Ever since I made my original version of HotPatterns Refined Peasant Blouse last summer, I've been wanting to add another one to my closet. I've been wearing the first version that I made nearly every wash cycle. However, I got a bit hung up on fabric choice for the next version. I absolutely love the cotton double gauze that I used the first time and have been very tempted to make a the second version using the exact same fabric in a different colorway, but that seems kind of boring, doesn't it?

I recently joined the FabricMart Fabricista blogging group, and you'll see me blogging a few projects over there over the next few months. For my first project for them, I wanted to use a pattern that I was fairly comfortable with but choose a fabric that had some "wow factor". I'm a little afraid of sewing with silk (so slippery!), but I felt like making the HP peasant blouse pattern up in a silk fabric would check both of my requirements boxes.

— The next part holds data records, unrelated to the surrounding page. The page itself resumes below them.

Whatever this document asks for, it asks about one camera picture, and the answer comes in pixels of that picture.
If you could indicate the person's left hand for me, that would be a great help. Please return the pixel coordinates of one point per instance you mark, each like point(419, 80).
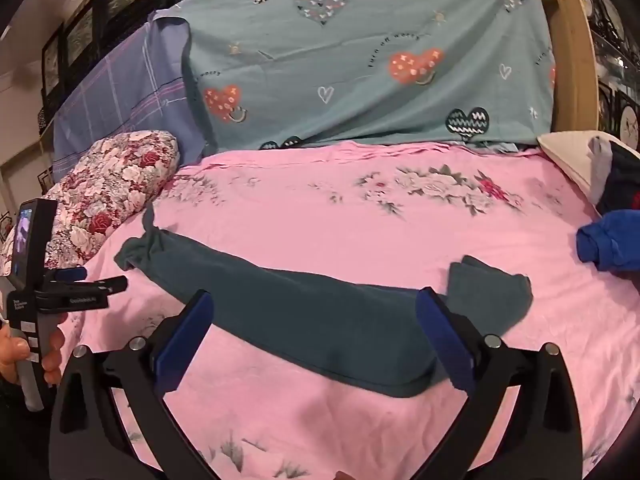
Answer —
point(12, 352)

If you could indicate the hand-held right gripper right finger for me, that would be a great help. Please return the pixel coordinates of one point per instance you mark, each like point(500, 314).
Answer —
point(447, 345)

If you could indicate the white quilted pillow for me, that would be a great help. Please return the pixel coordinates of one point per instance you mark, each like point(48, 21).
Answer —
point(565, 152)

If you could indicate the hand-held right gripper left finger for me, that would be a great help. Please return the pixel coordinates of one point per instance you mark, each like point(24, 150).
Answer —
point(182, 345)

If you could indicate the blue plaid sheet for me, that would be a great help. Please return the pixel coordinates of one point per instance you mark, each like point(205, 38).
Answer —
point(125, 95)

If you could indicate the dark green pants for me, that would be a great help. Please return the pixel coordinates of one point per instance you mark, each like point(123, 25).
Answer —
point(325, 310)

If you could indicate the black display shelf with ornaments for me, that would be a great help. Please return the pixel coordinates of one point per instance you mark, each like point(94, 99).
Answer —
point(617, 60)

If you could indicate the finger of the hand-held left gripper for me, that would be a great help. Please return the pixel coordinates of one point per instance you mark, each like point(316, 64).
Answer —
point(107, 285)
point(70, 274)

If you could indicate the bright blue garment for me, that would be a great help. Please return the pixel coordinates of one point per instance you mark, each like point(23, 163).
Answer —
point(615, 240)

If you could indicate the red floral pillow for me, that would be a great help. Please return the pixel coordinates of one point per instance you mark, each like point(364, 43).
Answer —
point(110, 180)

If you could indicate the teal heart-print sheet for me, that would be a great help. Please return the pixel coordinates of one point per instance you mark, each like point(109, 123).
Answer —
point(350, 60)

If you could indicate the dark navy garment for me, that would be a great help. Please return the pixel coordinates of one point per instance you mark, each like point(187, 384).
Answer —
point(625, 180)

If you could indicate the pink floral bedsheet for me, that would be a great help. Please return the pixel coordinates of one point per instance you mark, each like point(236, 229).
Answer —
point(350, 220)

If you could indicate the wooden shelf frame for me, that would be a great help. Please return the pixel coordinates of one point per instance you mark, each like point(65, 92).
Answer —
point(575, 60)

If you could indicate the black framed wall pictures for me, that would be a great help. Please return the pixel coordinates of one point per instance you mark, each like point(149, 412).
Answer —
point(80, 35)

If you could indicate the grey cloth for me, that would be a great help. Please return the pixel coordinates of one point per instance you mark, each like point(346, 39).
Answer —
point(600, 170)

HotPatterns - Refined Peasant Blouse
HP Peasant - back view
I've already reviewed this pattern before, so I won't do an in-depth review in this post, but I will talk a bit about the fabric and construction choices that I made for this version.

Original review/post for the HP Peasant Blouse pattern.

Refined Peasant Blouse - envelope
The fabric that I used was a cranberry-colored silk double georgette. I felt that it would be a good choice for both its drapiness and ability to handle the tons of gathering that's in the neckline for this blouse. On the other hand, like you'd expect from a drapey silk, this fabric was as slippery and wiggly as heck.  I thought about stabilizing it with a starch or a gelatin, but have read enough horror stories online about how difficult it can be to wash those out afterwards that I was wary. (If you have any suggestions for how to stabilize a wiggly silk in a way that washes out easily, I'd love to hear them.)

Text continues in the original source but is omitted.